Pediatric patients are at an increased risk of becoming seriously ill with pneumonia, with the cause most likely a respiratory virus, according to a study in The New England Journal of Medicine. To analyze the cause of pneumonia in the pediatric population in the United States, the investigators tested body fluid samples from 2,222 children treated for pneumonia at three US children’s hospitals. Researchers found that almost three-quarters of the children had viral infections, either alone or in combination with a bacterial infection.
The research team found that 66% of the pneumonia cases were caused by viruses alone, while just 8% had only bacterial causes and 7% were known to be caused by both viruses and bacteria. A news report from The Clinical Advisor notes that the most commonly detected virus was respiratory syncytial virus (RSV). A total of 15% of children in the study had evidence of bacterial infection (alone or in combination with a viral infection).

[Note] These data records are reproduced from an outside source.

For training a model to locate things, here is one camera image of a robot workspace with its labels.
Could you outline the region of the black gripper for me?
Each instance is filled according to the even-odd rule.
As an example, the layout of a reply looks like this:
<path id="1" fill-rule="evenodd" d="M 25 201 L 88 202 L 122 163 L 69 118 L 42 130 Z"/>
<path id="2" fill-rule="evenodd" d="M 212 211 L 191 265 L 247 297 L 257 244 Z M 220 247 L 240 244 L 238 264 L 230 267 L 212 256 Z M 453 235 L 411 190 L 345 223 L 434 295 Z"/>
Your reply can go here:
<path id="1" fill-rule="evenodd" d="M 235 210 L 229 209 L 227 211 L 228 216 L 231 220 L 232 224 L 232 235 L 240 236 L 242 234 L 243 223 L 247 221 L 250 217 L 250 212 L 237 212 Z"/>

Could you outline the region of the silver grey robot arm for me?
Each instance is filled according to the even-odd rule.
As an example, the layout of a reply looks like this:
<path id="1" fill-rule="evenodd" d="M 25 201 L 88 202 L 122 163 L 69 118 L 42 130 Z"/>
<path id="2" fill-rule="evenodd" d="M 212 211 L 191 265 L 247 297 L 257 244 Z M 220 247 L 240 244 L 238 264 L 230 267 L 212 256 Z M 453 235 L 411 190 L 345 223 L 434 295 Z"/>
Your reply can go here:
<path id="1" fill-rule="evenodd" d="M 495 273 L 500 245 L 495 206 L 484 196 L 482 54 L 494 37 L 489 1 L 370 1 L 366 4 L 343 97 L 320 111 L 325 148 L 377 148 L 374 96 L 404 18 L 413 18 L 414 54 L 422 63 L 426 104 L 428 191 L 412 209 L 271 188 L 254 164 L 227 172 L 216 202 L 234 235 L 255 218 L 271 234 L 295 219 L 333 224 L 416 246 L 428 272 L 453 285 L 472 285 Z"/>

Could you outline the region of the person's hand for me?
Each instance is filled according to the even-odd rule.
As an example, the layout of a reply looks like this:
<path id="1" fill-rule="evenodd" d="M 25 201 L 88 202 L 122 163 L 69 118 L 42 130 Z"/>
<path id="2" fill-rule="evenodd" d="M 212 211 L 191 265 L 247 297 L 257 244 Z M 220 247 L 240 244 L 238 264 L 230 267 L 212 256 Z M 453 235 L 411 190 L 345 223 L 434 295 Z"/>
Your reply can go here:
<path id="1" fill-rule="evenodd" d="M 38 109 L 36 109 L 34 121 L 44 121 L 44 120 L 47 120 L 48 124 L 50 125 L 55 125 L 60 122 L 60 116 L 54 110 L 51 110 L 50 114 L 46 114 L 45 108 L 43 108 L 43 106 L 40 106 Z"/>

Seema Jain, MD, and colleagues write, “Incidence estimates of hospitalizations for community-acquired pneumonia among children in the United States that are based on prospective data collection are limited.” The researchers add, “Updated estimates of pneumonia that has been confirmed radiographically and with the use of current laboratory diagnostic tests are needed.”
The researcher team concludes, “The burden of hospitalization for children with community-acquired pneumonia was highest among the very young, with respiratory viruses the most commonly detected causes of pneumonia.”